Peek into the annals of most city histories and you'll likely find a male, usually memorialized in a big bronze statue, usually riding a horse and carrying a weapon. Just last year, Montreal decided to officially recognize a female co-founder. For most of its 350-year history, Montreal gave the founder nod to Paul Chomedey de Maionneuve who led a group of missionaries to the Ville Marie settlement in 1642. Now Jeanne Mance, a French nurse who started a hospital and saved the colony by securing money from France, has her own statue and her own place in the history books as city co-founder.

2. Artists make grand and important statements.
Cirque du Soleil and the National Circus School converted a 475-acre landfill into one of the world's largest gathering places for circus arts. Called La TOHU (it's a French term that means fertile confusion and renewal), this non-profit built a LEED-certified performance space (it's round, made entirely out of recyclables and uses electricity transformed from landfill gas), hosts visitors to the recycling center and gives environmental safaris.

And in an effort to live by their stated social economy principles, La TOHU also refuses to hire anybody who doesn't live right there in the once-impoverished Saint-Michel environmental complex. This site that was once a limestone quarry and a monstrous landfill is now an inspiring green space with three miles of bike paths and free events for guests to gather and ooh and aah over such innovations as a micro-power station that converts bio-gas from the landfill into electricity and an ice bunker cooling system visible through a glass floor.

3. The majority of the population drives a BMW.
Or that's the joke. In Montreal, BMW stands for bike, metro or walk, all sustainable forms of transportation. The Metro, the underground rail that moves more than a million people on an average weekday, is a regular art museum with more than 100 works of public art from Marcelle Ferron's magnificent stained glass at Champ-de-Mars to the only authentic Guimard entrance outside of Paris. It's also one of the world's most architecturally distinctive subway systems with each of 68 stations designed by a different architect.

And since the metro is linked to 10 major hotels, you could conceivably visit Montreal, even in the dead of winter, and pack nothing but shorts. Everything you could ever need, from malls to fine dining, is linked up to the metro. As historian Jean-Claude Germain said, "The metro is for Montreal what the boulevards are for Paris or the canals for Venice."

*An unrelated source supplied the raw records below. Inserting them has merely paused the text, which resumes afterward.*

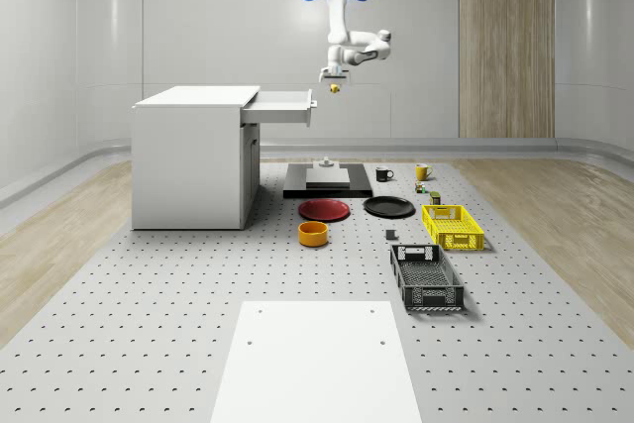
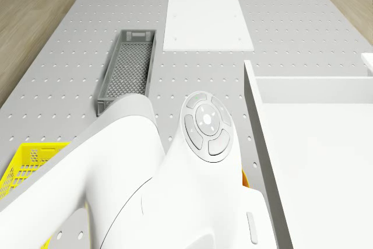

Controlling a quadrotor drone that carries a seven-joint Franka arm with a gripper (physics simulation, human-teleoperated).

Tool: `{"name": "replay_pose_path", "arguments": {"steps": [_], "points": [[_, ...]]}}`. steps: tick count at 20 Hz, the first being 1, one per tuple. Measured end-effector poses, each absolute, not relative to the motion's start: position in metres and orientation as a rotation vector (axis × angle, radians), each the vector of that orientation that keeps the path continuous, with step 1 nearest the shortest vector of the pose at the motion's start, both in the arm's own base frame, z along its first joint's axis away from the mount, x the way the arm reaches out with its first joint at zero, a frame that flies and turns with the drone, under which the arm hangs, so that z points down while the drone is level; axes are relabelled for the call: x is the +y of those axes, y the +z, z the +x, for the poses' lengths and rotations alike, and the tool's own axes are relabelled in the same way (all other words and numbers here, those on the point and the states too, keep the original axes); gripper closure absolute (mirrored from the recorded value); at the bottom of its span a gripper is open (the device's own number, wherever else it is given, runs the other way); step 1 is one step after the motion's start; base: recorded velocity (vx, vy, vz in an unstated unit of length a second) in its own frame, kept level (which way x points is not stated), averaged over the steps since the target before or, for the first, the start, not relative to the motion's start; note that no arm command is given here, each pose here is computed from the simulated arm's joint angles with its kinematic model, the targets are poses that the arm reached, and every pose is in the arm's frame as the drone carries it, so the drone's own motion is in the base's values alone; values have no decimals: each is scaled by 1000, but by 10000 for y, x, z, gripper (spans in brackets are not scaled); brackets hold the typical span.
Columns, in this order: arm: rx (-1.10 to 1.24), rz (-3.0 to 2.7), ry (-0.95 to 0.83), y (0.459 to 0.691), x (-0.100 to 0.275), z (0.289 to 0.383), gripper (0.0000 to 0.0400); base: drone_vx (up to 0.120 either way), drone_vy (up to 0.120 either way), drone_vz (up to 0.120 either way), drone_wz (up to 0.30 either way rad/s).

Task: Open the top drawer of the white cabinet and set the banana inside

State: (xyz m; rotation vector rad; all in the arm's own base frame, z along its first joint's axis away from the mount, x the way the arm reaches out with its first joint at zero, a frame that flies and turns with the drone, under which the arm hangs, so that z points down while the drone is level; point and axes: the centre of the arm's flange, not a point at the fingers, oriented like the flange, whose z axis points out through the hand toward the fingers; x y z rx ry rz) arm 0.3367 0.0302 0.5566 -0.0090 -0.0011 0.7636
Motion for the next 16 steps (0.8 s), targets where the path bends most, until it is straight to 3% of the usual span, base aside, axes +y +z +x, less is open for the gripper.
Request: {"name": "replay_pose_path", "arguments": {"steps": [16], "points": [[-1, -9, 764, 5566, 302, 3367, 208, 0, -120, 0, 0]]}}
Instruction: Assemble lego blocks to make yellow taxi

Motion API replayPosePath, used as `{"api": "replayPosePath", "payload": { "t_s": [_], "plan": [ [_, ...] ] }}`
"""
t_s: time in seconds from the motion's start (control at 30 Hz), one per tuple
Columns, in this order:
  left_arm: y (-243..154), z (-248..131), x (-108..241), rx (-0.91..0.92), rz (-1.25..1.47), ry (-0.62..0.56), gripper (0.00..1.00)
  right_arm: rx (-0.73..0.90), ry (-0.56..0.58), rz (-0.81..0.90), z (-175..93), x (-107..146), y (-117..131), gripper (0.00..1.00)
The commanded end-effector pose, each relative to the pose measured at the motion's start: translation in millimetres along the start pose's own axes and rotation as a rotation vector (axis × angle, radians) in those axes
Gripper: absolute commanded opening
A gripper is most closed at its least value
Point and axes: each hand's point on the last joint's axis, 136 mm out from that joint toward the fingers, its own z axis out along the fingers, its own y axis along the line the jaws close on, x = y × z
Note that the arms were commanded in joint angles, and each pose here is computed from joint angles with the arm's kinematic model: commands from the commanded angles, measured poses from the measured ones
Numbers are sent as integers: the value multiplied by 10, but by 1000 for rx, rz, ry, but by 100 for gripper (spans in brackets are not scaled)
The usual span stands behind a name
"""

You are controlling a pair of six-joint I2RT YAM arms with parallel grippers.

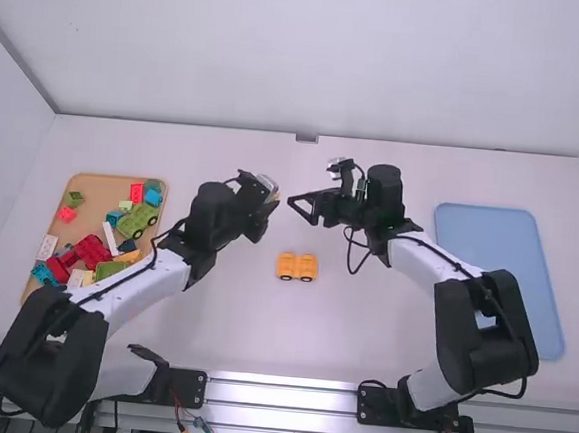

4. The anthem of the anti-war movement was written here.
It was at Montreal's Queen Elizabeth hotel where John Lennon and Yoko Ono, during their second Bed-In For Peace, wrote "Give Peace a Chance." When the celebrity couple checked into the hotel at midnight on May 26, 1969, they'd already made headlines with a honeymoon Bed-In at Amsterdam's Hilton two months earlier. But it was at the Montreal Bed-In, also attended by Tommy Smothers, Timothy Leary, Petula Clark and a group of Canadian Radha Krishnas, where the song "Give Peace a Chance" was composed and recorded, eventually reaching No. 14 on the Billboard chart.

5. There's a cool (23 to 28 degrees) hotel that's 100 percent sustainable.
The Montreal Ice Hotel, with its 24 rooms and suites, is built entirely out of ice and snow, requiring nary a tree to lose its life. Unlike similar snow villages in Finland and Quebec City, this hotel is right in the city, on the very site, in fact, where Expo 67 was staged. It has an ice bar, an ice restaurant (it seats 60 and is helmed by Michelin-stared chef Eric Gonzalez), a wedding chapel and a convention center.